* DATA EXTRACT *
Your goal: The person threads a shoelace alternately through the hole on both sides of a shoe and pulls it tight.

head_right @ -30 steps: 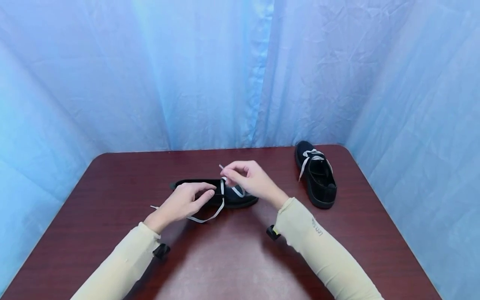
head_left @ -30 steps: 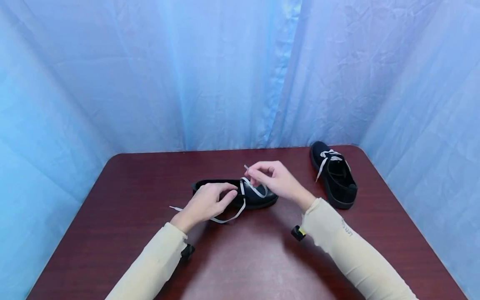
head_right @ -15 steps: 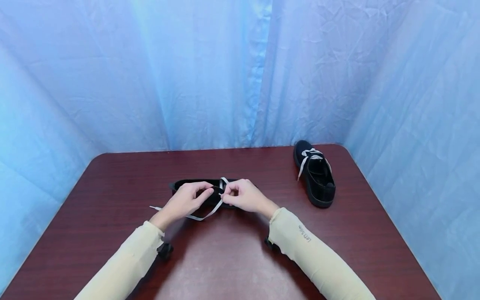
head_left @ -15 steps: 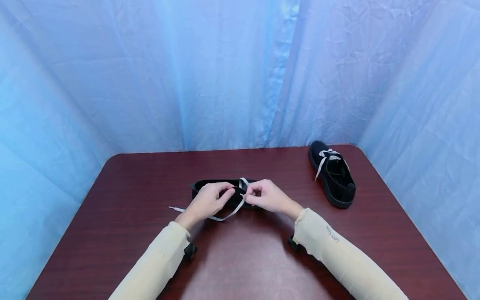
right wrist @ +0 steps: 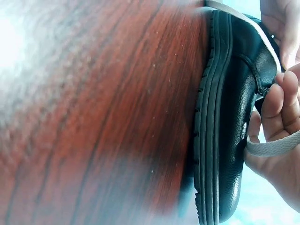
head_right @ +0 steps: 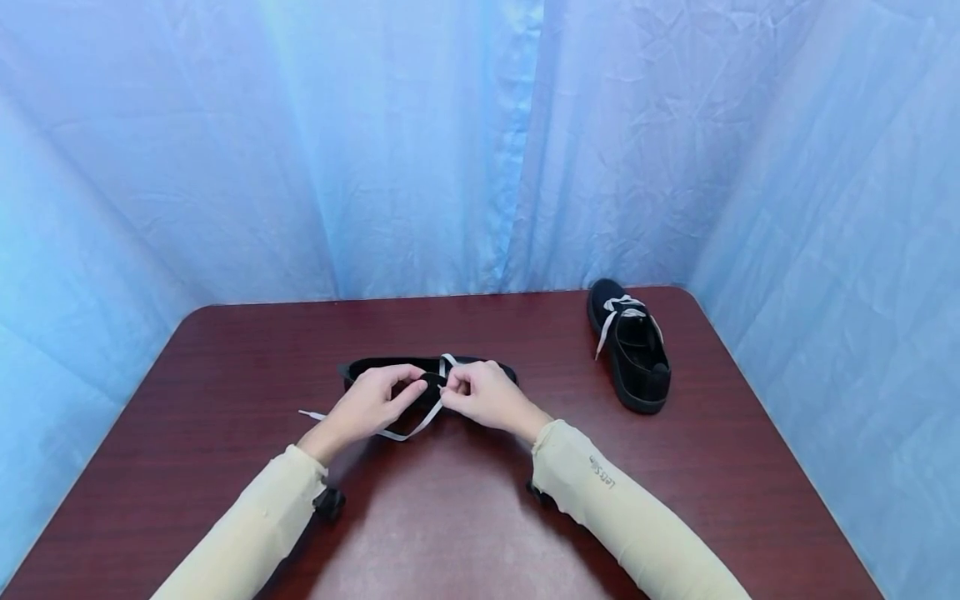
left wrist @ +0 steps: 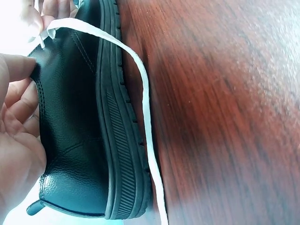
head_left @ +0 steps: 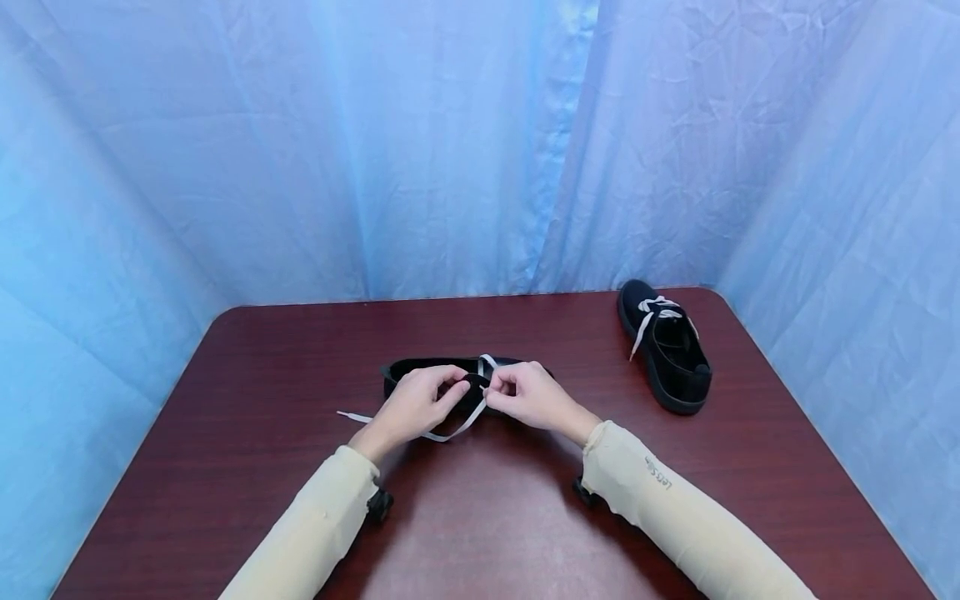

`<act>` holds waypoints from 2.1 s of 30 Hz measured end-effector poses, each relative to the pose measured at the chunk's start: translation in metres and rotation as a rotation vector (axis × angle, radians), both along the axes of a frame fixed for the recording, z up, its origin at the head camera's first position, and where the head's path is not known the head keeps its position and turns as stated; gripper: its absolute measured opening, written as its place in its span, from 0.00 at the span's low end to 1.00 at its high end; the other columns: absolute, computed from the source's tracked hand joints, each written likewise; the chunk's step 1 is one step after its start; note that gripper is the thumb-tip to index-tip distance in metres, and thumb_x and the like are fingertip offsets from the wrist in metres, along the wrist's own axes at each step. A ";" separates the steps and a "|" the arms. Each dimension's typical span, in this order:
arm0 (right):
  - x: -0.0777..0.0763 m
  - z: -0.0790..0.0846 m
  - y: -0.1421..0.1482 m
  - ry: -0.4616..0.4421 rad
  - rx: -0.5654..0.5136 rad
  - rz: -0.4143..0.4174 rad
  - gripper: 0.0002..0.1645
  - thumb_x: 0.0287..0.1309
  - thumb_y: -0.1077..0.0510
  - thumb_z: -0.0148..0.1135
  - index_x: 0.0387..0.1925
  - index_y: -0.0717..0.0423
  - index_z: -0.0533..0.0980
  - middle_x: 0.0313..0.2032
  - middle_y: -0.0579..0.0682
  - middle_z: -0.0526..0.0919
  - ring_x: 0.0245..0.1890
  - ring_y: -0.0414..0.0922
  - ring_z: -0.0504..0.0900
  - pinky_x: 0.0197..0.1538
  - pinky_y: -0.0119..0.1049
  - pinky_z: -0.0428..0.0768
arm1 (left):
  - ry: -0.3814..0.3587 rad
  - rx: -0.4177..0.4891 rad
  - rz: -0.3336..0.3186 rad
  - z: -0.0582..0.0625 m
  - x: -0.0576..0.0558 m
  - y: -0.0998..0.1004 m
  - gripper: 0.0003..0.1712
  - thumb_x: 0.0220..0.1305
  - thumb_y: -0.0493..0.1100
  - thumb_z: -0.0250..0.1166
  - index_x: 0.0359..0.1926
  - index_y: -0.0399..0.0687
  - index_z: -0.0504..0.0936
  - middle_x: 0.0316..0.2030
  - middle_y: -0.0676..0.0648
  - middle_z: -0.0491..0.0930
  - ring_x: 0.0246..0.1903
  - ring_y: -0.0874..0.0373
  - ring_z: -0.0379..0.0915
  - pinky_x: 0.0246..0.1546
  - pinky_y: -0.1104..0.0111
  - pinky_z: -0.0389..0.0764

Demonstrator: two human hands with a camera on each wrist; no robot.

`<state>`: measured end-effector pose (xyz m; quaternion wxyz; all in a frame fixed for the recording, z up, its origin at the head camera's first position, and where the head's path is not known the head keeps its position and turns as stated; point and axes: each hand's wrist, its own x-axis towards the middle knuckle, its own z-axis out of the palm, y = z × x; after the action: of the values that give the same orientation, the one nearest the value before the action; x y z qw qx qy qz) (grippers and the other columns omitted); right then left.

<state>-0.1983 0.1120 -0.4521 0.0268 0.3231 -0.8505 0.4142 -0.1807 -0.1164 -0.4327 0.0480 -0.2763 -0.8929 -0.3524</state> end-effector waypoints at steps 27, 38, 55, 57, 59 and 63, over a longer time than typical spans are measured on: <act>0.007 0.006 -0.003 0.056 0.104 0.042 0.09 0.65 0.53 0.68 0.29 0.48 0.87 0.18 0.30 0.76 0.18 0.32 0.69 0.26 0.29 0.70 | -0.192 0.074 -0.054 -0.001 0.001 -0.012 0.18 0.76 0.54 0.58 0.34 0.51 0.86 0.24 0.55 0.76 0.25 0.63 0.66 0.30 0.68 0.69; 0.010 0.010 -0.005 0.182 0.153 0.018 0.12 0.61 0.50 0.73 0.22 0.46 0.86 0.15 0.30 0.72 0.17 0.32 0.66 0.25 0.29 0.68 | -0.296 0.080 -0.115 0.004 -0.002 -0.013 0.15 0.71 0.51 0.64 0.53 0.51 0.86 0.39 0.58 0.85 0.39 0.64 0.80 0.43 0.67 0.80; 0.007 0.013 0.007 0.169 0.177 0.055 0.08 0.58 0.48 0.74 0.26 0.40 0.84 0.22 0.27 0.78 0.22 0.29 0.74 0.30 0.29 0.75 | -0.280 0.077 -0.156 0.001 -0.006 -0.011 0.09 0.67 0.47 0.67 0.47 0.54 0.85 0.33 0.57 0.82 0.35 0.62 0.78 0.37 0.66 0.79; 0.004 0.013 0.011 0.161 0.156 0.070 0.05 0.59 0.51 0.74 0.31 0.43 0.84 0.24 0.29 0.80 0.24 0.29 0.76 0.31 0.30 0.77 | -0.277 0.078 -0.156 0.001 -0.006 -0.012 0.09 0.66 0.47 0.68 0.46 0.54 0.85 0.33 0.57 0.82 0.35 0.62 0.78 0.36 0.66 0.78; 0.002 0.014 0.013 0.166 0.140 0.080 0.06 0.58 0.55 0.74 0.37 0.46 0.84 0.27 0.32 0.81 0.27 0.31 0.77 0.33 0.30 0.77 | -0.274 0.078 -0.154 0.002 -0.005 -0.012 0.08 0.66 0.46 0.69 0.45 0.55 0.85 0.32 0.57 0.82 0.34 0.62 0.78 0.36 0.67 0.78; 0.000 0.013 0.014 0.216 0.144 0.102 0.11 0.57 0.60 0.74 0.42 0.48 0.85 0.33 0.37 0.82 0.30 0.36 0.78 0.36 0.32 0.77 | -0.272 0.083 -0.142 0.001 -0.005 -0.012 0.07 0.65 0.46 0.69 0.44 0.56 0.86 0.32 0.57 0.82 0.34 0.62 0.78 0.35 0.67 0.78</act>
<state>-0.1982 0.1263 -0.4390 0.0738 0.4099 -0.8526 0.3156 -0.1852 -0.1288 -0.4313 -0.0868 -0.2862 -0.8541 -0.4256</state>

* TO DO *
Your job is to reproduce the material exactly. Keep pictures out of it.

* RESULT OF THIS TASK *
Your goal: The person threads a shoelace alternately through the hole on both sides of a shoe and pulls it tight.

head_right @ -30 steps: 
head_left @ -30 steps: 
head_right @ -15 steps: 
head_left @ -15 steps: 
right wrist @ +0 steps: 
head_right @ +0 steps: 
left wrist @ +0 steps: 
head_left @ +0 steps: 

`<act>` holds waypoints from 2.1 s of 30 Hz measured end-effector poses, each relative to the pose measured at the chunk's start: translation in metres and rotation as a rotation vector (axis × angle, radians), both along the axes of a frame fixed for the recording, z up, its origin at the head camera's first position, and where the head's path is not known the head keeps its position and turns as stated; gripper: its absolute measured opening, written as its place in its span, from 0.00 at the span's low end to 1.00 at its high end; the other columns: absolute, computed from the source's tracked hand joints, each written likewise; the chunk's step 1 is one step after its start; note that gripper is the thumb-tip to index-tip distance in metres, and thumb_x and the like are fingertip offsets from the wrist in metres, along the wrist's own axes at each step. A ";" separates the steps and a "|" the arms. Each dimension's typical span, in this order:
arm0 (right):
  - x: -0.0777..0.0763 m
  - z: -0.0790..0.0846 m
  - y: -0.1421..0.1482 m
  - ry: -0.4616..0.4421 rad
  - rx: -0.5654..0.5136 rad
  - rz: -0.4143..0.4174 rad
  - gripper: 0.0002..0.1645
  - thumb_x: 0.0287..0.1309
  - thumb_y: -0.1077..0.0510
  - thumb_z: -0.0148..0.1135
  - index_x: 0.0387..0.1925
  - index_y: -0.0717..0.0423
  - index_z: -0.0533..0.0980
  - middle_x: 0.0313..0.2032
  - middle_y: -0.0579..0.0682
  - middle_z: -0.0526..0.0919
  - ring_x: 0.0245..0.1890
  - ring_y: -0.0414..0.0922
  - ring_z: -0.0504..0.0900
  - pinky_x: 0.0197..0.1538
  - pinky_y: -0.0119..0.1049
  - pinky_z: -0.0428..0.0768
arm1 (left):
  - ry: -0.3814..0.3587 rad
  - rx: -0.4177..0.4891 rad
  - rz: -0.3336..0.3186 rad
  - z: -0.0582..0.0625 m
  - x: -0.0576..0.0558 m
  - y: -0.0998..0.1004 m
  - gripper: 0.0003..0.1712
  - thumb_x: 0.0220..0.1305
  - thumb_y: -0.0493..0.1100
  - thumb_z: -0.0250..0.1166
  - index_x: 0.0359..0.1926
  - index_y: -0.0399..0.0687
  - index_z: -0.0504..0.0936
  - middle_x: 0.0316..0.2030
  - middle_y: -0.0676..0.0648
  - middle_z: -0.0491..0.0930
  - ring_x: 0.0246..0.1903
  - ring_y: -0.0874..0.0373
  - ring_z: -0.0379..0.0915
  - pinky_x: 0.0246..0.1546
  - pinky_y: -0.1104..0.0111
  - pinky_z: -0.0389..0.0764

Demonstrator: two human hands with a camera on each wrist; no robot.

`<state>`: measured end-effector pose (xyz m; quaternion wxyz; all in a frame fixed for the recording, z up, its origin at the head camera's first position, and where the head's path is not known the head keeps its position and turns as stated; point and axes: each hand's wrist, its own x-axis towards the middle knuckle, its own z-axis out of the palm, y = z × x; after the action: of the values that give the same orientation, the one nearest the value before the action; x y z qw qx qy qz) (grippers and the other columns omitted); right then left.

<state>-0.1983 0.1120 -0.4521 0.0268 0.3231 -0.8505 0.4142 -0.1807 -0.1164 -0.4327 0.0480 -0.2763 -0.8929 -0.3524</state> end-effector waypoints at steps 27, 38, 55, 57, 59 and 63, over a longer time than typical spans are measured on: <act>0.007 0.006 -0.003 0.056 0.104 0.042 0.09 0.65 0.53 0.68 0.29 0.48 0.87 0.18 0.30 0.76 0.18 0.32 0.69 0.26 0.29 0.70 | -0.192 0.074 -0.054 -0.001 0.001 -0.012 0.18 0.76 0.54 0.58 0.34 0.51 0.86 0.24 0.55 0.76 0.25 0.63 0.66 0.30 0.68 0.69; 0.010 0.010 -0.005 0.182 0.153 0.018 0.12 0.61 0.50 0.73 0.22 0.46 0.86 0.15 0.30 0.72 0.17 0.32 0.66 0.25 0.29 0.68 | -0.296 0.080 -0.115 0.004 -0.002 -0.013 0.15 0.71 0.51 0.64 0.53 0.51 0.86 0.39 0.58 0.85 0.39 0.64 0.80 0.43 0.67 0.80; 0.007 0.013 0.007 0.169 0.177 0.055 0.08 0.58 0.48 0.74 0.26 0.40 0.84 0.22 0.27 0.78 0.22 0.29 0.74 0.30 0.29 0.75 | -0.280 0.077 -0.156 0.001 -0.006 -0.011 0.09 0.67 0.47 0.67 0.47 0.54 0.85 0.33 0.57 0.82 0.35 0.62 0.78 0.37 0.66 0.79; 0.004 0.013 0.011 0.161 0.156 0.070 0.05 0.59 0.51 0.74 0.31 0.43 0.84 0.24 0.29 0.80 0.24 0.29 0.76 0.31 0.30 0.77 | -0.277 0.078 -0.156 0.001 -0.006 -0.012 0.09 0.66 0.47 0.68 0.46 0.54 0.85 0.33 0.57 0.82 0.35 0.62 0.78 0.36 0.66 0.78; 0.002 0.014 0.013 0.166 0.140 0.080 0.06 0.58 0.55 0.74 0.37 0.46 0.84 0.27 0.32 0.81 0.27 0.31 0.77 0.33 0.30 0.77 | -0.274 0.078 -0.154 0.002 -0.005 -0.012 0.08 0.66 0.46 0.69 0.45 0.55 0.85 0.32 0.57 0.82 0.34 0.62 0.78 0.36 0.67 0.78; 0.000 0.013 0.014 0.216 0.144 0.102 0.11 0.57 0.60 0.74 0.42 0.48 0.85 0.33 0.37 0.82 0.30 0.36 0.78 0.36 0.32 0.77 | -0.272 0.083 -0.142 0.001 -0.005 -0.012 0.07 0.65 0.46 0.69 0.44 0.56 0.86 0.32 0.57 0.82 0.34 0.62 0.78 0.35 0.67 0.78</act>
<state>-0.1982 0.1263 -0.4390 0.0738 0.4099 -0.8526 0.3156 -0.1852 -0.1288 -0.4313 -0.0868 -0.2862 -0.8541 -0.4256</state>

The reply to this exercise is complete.